EXERCISE: Reproduce exactly, from the data that follows, the line with "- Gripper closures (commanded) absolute", the line with "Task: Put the", and every line that lies between them.

INFORMATION PROVIDED:
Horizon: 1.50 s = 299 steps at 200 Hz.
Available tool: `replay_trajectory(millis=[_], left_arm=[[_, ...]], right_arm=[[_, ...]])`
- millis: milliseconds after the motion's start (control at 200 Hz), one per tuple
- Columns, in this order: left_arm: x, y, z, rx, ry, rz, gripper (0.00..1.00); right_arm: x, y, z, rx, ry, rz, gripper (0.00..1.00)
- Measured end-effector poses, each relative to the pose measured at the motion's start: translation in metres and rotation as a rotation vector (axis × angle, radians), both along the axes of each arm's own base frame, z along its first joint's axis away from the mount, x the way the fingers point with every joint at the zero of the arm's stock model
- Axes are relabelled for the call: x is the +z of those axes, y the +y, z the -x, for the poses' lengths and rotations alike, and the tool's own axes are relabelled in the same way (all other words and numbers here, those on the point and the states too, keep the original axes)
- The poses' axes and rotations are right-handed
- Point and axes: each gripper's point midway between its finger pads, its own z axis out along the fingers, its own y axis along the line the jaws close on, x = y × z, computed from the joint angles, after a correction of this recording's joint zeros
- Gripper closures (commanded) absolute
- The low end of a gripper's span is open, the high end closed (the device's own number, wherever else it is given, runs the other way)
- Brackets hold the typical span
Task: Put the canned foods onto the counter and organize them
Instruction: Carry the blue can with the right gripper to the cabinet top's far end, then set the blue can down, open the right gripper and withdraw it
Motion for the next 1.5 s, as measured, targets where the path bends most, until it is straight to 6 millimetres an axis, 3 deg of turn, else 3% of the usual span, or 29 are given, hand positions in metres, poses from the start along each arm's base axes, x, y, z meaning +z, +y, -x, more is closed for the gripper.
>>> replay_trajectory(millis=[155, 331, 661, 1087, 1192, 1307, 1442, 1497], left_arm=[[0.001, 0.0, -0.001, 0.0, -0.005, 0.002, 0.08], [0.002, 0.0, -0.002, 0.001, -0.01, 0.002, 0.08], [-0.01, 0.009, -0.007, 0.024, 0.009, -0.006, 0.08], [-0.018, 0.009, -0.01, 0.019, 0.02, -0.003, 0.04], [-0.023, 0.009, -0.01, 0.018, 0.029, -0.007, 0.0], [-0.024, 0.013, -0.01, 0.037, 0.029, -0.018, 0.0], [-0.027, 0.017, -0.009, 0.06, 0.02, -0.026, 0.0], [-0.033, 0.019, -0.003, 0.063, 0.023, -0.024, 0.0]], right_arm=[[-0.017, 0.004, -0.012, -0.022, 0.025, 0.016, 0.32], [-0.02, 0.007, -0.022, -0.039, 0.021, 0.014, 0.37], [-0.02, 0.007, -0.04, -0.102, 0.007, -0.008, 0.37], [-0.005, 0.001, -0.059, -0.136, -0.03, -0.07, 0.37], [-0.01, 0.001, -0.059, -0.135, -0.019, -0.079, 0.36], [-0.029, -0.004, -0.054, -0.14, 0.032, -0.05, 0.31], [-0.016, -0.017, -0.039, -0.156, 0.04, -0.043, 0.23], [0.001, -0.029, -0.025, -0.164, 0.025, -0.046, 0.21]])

RESULT:
- Gripper closures (commanded) absolute
- The low end of a gripper's span is open, the high end closed (the device's own number, wherever else it is given, runs the other way)
- Brackets hold the typical span
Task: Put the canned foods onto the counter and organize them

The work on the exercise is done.